Hexahedral mesh of anatomical atlas for construction of computational human brain models: Applications to modeling biomechanics and bioelectric field propagation
Andy Huynh, Benjamin Zwick, Mostafa Jamshidian, Michael Halle, Adam Wittek, Karol Miller
TL;DR
The work addresses the challenge of building accurate computational brain models by converting the Open Anatomy Project SPL/NAC atlas into a conforming, labeled hexahedral FE mesh that supports multi-disciplinary simulations. The authors present a scalable overlay-grid meshing workflow, add missing head structures, and label elements to enable region-specific material properties and boundary definitions, demonstrated through biomechanics and EEG forward problems. Key contributions include high-quality mesh generation with smooth interfaces, atlas-based labeling for context-rich analysis, and seamless integration with open-source tools, culminating in an openly available mesh resource.
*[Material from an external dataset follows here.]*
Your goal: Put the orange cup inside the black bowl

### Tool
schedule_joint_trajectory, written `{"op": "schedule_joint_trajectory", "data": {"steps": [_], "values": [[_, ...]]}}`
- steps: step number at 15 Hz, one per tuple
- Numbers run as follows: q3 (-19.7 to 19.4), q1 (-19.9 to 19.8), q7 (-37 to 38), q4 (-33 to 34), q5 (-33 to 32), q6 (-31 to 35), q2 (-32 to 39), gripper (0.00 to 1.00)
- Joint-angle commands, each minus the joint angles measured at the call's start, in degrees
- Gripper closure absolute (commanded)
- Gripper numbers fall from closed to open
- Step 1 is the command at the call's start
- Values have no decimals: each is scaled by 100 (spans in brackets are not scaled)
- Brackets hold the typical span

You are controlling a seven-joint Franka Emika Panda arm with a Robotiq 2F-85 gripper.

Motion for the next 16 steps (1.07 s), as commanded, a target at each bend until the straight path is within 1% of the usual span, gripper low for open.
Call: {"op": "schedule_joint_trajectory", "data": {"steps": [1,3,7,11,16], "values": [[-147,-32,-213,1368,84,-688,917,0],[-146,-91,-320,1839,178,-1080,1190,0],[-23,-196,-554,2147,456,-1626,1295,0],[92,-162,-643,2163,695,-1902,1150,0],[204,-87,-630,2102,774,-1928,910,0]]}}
This atlas-driven approach enables efficient, anatomically informed brain simulations, reducing manual segmentation and enhancing visualization and communication across neuroscience, biomechanics, and bioelectric fields.
Abstract
Numerical simulations rely on constructing accurate and detailed models to produce reliable results - a task that is often challenging. This task becomes notably more difficult when the model is of the human brain. We create an anatomically comprehensive hexahedral mesh of the human brain using an open-source digital brain atlas. Digital atlases are valuable tools currently used by medical professionals, medical students, and researchers for gathering, presenting, and discovering knowledge about the human brain. We demonstrate that the atlas can be used to efficiently create an accurate and detailed hexahedral finite element mesh of the brain for scientific computing. We present two case studies. The first case study constructs a biomechanical model of the brain to compute brain deformations and predict traumatic brain injury risk due to violent impact. In the second case study, we construct a bioelectrical model of the brain to solve the electroencephalography (EEG) forward problem, a frequent simulation process used in electrophysiology to study electromagnetic fields generated by the nervous system. We demonstrate efficient and accurate model construction using the meshed anatomical brain atlas, as well as emphasize the importance of effective communication and contextual analysis of results for enabling multi-disciplinary scientific computing research.